(DATA FOR REVIEW Opens)
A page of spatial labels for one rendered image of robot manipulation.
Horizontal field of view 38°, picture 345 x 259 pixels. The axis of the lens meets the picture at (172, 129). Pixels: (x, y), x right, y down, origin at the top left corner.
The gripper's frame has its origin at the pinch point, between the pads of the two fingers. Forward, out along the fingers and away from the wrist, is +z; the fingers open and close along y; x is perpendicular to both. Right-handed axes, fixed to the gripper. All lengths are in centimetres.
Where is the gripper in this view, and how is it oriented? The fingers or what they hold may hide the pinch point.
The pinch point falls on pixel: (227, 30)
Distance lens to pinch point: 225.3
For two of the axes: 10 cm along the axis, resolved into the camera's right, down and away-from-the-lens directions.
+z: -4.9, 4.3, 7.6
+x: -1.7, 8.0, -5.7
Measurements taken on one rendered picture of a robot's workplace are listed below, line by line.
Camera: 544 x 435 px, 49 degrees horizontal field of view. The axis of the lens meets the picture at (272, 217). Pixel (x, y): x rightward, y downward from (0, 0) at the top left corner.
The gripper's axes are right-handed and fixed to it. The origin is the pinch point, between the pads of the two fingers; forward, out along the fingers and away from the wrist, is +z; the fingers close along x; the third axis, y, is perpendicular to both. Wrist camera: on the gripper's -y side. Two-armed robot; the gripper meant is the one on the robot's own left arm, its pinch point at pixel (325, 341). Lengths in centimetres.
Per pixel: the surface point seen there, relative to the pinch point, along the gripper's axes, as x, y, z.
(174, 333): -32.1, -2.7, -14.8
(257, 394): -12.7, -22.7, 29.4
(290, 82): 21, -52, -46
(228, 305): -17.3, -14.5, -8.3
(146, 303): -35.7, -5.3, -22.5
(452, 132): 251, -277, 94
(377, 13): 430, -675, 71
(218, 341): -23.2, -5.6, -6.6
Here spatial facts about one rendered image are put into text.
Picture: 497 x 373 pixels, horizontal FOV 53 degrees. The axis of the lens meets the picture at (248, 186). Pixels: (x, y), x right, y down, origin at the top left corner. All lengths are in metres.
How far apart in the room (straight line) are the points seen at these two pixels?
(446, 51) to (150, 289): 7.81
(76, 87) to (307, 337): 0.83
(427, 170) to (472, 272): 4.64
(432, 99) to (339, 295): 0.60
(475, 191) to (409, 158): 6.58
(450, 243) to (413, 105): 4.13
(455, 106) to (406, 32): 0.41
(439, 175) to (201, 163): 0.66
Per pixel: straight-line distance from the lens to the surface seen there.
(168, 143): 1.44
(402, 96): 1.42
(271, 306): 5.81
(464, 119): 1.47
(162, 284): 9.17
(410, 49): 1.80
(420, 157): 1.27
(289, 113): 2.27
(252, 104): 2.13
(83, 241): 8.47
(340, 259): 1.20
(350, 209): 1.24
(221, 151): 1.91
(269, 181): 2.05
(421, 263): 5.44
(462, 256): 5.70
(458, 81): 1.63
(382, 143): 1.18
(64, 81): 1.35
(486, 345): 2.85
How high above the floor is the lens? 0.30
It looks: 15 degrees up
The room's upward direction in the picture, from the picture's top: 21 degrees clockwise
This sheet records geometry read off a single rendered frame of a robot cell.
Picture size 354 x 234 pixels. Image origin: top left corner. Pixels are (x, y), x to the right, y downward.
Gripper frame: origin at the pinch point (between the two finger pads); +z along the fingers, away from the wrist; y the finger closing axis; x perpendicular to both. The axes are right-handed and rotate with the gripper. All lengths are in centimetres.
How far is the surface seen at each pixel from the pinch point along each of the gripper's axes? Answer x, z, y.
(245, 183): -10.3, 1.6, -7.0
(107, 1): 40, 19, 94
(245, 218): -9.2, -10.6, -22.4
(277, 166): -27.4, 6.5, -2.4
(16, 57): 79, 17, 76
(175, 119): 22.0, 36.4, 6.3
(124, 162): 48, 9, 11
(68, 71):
(DATA FOR REVIEW Closes)
__EXERCISE DESCRIPTION__. Can you repeat, word for word, every line above from the one containing "For two of the" down to the one containing "Camera: 544 x", including both?

__ANSWER__.
For two of the axes: 10 cm along the axis, resolved into the camera's right, down and away-from-the-lens directions.
+z: -4.9, 4.3, 7.6
+x: -1.7, 8.0, -5.7
Measurements taken on one rendered picture of a robot's workplace are listed below, line by line.
Camera: 544 x 435 px, 49 degrees horizontal field of view. The axis of the lens meets the picture at (272, 217). Pixel (x, y): x rightward, y downward from (0, 0) at the top left corner.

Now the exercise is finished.